Pictures stay out of the copy. Repeat exactly the lines from the first entry below through the line that contains "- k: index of", and nothing beyond.

Data records:
•••
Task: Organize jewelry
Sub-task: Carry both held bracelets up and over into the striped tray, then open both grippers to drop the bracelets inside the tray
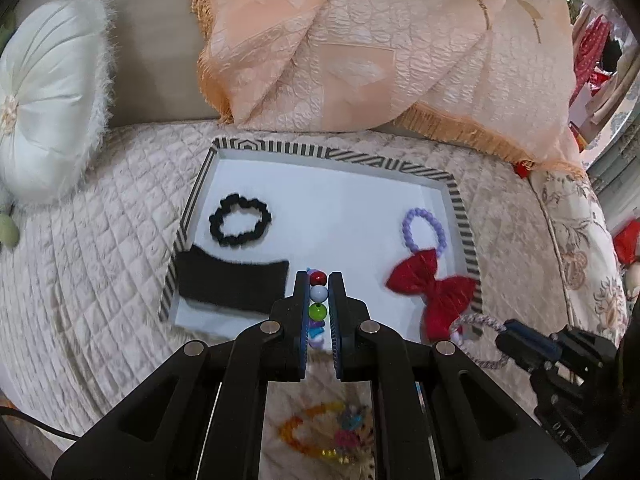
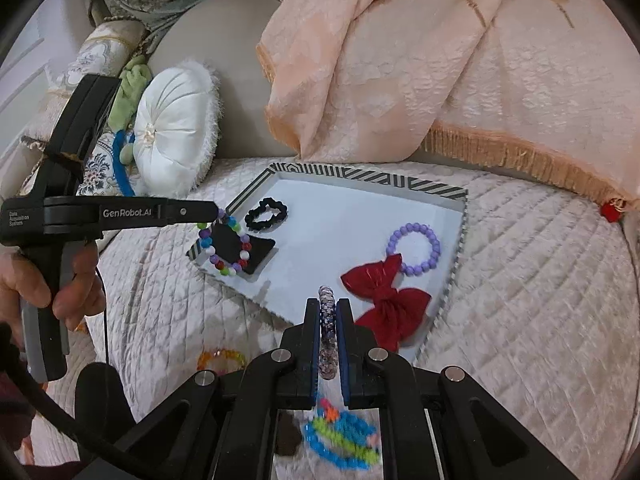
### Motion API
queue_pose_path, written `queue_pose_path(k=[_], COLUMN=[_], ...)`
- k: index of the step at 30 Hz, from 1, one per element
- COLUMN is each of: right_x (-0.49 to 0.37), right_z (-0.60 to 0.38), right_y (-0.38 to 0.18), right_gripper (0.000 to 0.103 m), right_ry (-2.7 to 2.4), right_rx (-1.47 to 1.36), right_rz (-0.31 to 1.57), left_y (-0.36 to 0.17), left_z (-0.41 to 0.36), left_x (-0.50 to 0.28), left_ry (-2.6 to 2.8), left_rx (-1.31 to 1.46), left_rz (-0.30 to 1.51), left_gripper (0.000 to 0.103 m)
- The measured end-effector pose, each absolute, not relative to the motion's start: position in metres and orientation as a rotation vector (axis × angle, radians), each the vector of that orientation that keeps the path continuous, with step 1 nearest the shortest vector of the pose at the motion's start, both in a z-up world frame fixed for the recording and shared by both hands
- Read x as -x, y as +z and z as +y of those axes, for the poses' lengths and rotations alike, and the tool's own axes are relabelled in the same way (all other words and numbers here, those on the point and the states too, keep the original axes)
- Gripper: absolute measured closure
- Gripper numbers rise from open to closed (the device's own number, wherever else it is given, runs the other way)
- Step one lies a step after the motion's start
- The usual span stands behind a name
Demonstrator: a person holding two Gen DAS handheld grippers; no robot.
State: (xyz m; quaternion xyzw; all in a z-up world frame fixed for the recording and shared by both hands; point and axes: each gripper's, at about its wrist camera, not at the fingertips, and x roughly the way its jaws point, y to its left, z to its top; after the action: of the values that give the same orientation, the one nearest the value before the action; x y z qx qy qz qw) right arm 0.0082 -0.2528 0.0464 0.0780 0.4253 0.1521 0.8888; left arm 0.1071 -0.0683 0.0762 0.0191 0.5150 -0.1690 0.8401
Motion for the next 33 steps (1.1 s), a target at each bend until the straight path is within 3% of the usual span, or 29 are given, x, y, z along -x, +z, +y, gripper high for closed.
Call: queue_pose_path(k=[15, 26, 28, 30, 32, 33], right_x=[-0.065, -0.074, -0.069, -0.064, -0.058, -0.053], right_z=[-0.242, -0.243, -0.244, -0.244, -0.244, -0.244], right_y=[-0.012, -0.044, -0.041, -0.034, -0.029, -0.025], right_gripper=[0.096, 0.095, 0.09, 0.073, 0.07, 0.07], right_ry=[0.351, 0.273, 0.274, 0.283, 0.291, 0.297], right_rx=[-0.247, -0.215, -0.222, -0.228, -0.233, -0.232], right_rz=[1.001, 1.07, 1.059, 1.042, 1.031, 1.024], left_y=[0.03, -0.016, -0.018, -0.02, -0.019, -0.018], left_z=[-0.096, -0.071, -0.068, -0.067, -0.066, -0.065], left_x=[-0.187, -0.208, -0.208, -0.206, -0.201, -0.199], left_ry=[-0.323, -0.215, -0.217, -0.221, -0.24, -0.24], left_rx=[-0.013, 0.006, 0.029, 0.023, 0.028, 0.033], left_rz=[1.166, 1.228, 1.242, 1.255, 1.262, 1.259], left_gripper=[0.095, 0.095, 0.094, 0.093, 0.086, 0.077])
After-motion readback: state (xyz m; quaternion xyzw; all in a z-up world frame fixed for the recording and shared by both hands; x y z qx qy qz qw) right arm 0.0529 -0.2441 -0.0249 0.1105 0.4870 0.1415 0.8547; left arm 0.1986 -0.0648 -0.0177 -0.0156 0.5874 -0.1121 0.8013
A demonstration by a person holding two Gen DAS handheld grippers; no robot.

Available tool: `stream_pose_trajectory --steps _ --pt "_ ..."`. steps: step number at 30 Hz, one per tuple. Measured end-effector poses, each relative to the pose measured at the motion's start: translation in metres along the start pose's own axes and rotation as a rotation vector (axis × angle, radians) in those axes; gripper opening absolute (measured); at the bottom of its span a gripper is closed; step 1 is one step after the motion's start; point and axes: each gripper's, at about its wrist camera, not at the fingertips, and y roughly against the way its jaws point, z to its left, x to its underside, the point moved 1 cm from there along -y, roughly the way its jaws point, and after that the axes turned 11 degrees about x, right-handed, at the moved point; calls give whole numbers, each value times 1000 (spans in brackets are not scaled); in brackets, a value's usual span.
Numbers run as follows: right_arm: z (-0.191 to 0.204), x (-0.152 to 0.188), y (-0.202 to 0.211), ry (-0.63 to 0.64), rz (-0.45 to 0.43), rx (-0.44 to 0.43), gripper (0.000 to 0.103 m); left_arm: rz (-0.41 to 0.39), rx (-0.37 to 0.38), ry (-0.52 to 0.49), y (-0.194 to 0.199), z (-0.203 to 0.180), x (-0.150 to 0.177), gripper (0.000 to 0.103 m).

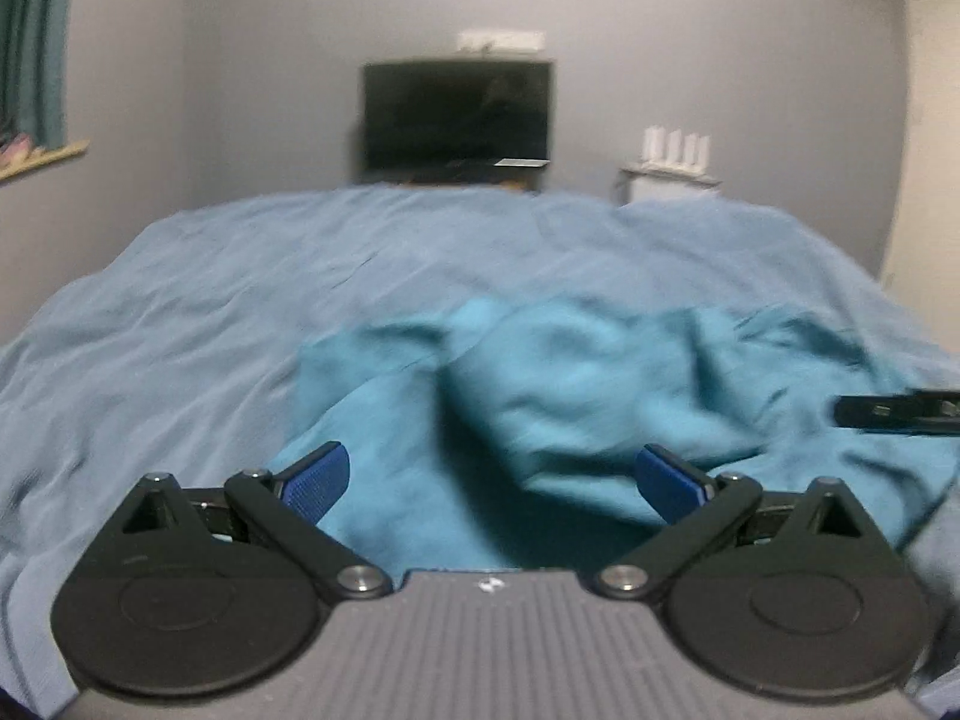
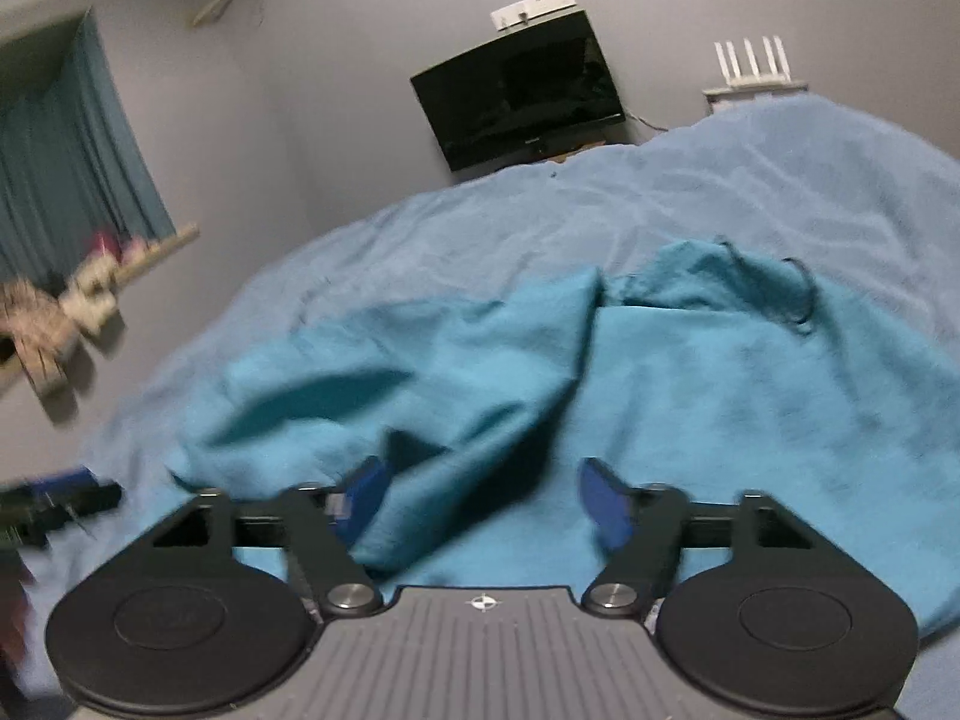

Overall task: Fold large clothes
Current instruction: 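Fold the lifted edge over the jacket body with the right gripper and release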

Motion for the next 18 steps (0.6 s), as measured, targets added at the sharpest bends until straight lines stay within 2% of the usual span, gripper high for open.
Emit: stream_pose_trajectory --steps 3,5,7,8,9,10,13,15,17,18 --pt "16 -3 -17 -59 44 -7 87 -19 37 -6 -11 -11 0 102" --pt "23 1 -32 -112 96 -16 87 -27 89 9 -19 -13 4 102" --pt "24 7 -45 -167 151 -32 80 -10 120 8 -26 -17 9 102" --pt "22 10 -49 -205 175 -63 54 4 129 -4 -30 -20 12 102" --pt "20 12 -51 -227 182 -112 33 16 139 -18 -32 -22 15 102" --pt "19 11 -47 -217 167 -114 23 24 148 -31 -32 -27 19 102" --pt "23 5 -26 -59 49 -14 21 38 174 -70 -35 -34 24 102" --pt "27 8 -21 56 38 45 26 20 182 -103 -37 -38 24 102" --pt "29 13 -18 103 48 57 44 -18 187 -141 -36 -41 19 102" --pt "29 15 -12 122 11 67 51 -43 186 -163 -35 -42 15 102"
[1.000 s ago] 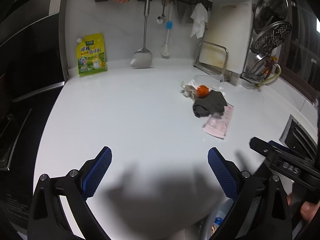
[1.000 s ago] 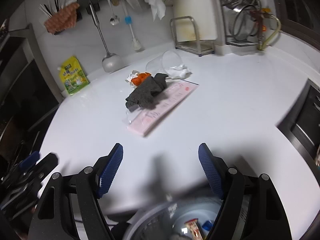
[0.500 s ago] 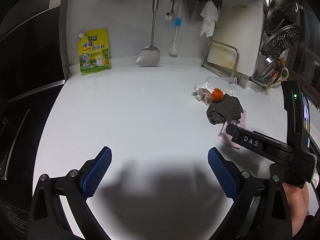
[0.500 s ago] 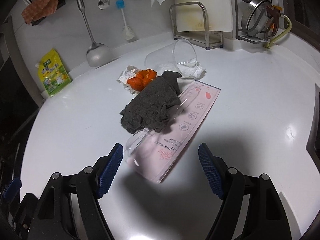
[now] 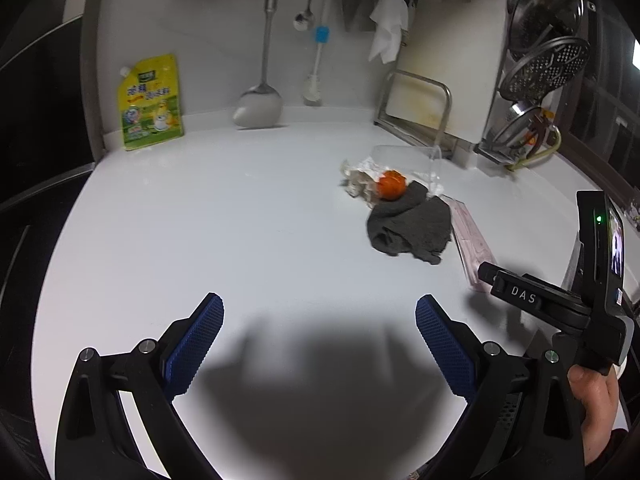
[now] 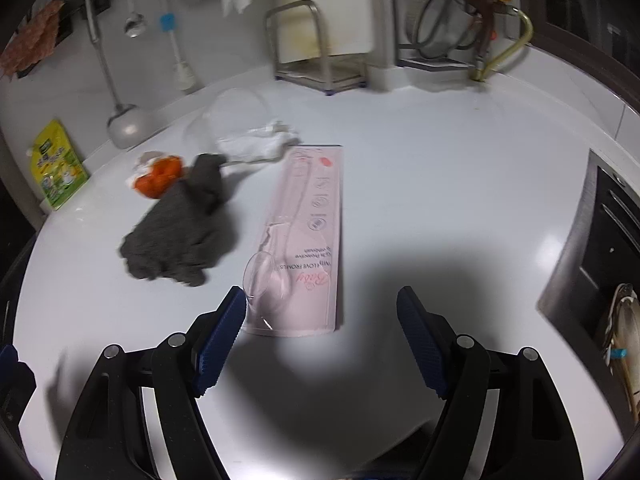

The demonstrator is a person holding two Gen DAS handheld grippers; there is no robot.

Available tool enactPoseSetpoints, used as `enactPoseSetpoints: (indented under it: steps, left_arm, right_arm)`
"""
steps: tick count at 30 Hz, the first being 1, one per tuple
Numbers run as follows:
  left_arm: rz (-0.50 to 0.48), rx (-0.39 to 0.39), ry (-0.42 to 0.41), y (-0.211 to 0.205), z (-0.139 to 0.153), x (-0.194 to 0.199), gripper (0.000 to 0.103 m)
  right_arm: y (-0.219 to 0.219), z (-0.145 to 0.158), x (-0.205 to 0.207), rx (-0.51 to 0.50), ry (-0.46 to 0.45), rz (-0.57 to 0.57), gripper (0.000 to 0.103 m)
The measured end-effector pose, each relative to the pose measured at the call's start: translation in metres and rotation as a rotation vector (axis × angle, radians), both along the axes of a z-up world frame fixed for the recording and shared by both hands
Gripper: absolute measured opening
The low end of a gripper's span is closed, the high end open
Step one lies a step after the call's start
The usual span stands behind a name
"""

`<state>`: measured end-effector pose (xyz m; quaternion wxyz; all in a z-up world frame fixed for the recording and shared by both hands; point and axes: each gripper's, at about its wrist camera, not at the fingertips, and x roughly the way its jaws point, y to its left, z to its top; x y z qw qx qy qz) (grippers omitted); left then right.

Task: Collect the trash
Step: 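Move both grippers back toward the grey cloth and pink package, then grasp the grey cloth with the left gripper while the right grasps the pink package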

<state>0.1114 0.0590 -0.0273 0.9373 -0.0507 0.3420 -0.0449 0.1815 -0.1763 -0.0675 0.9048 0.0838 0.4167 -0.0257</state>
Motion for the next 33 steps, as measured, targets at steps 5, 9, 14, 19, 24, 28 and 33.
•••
**RESPONSE AREA**
Task: Organize jewelry
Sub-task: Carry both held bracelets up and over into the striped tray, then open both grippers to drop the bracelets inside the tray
### Motion API
queue_pose_path, written `queue_pose_path(k=[_], COLUMN=[_], ...)`
- k: index of the step at 30 Hz, from 1, one per element

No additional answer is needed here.